[DATA SECTION — start]

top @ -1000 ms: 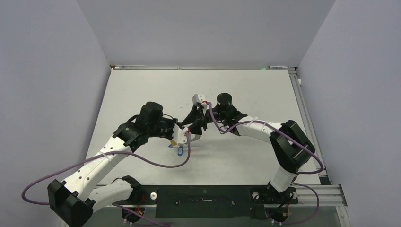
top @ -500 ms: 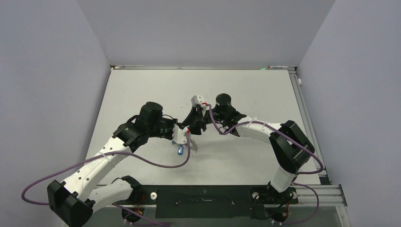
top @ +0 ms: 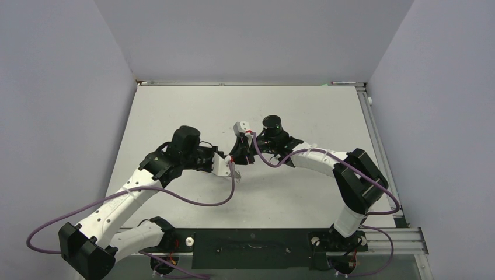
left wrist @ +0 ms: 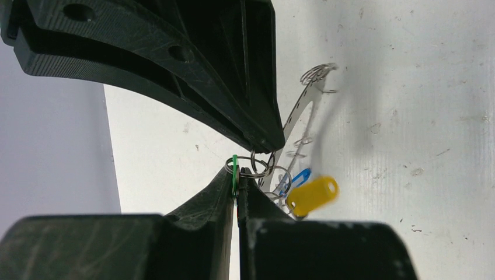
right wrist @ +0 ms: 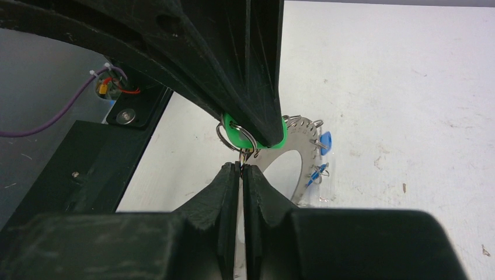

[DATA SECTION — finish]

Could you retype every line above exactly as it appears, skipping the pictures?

* EXERCISE SOLUTION:
top @ -1000 ms: 
top @ -500 ms: 
top @ +0 ms: 
left wrist @ +0 ms: 
right wrist @ +0 ms: 

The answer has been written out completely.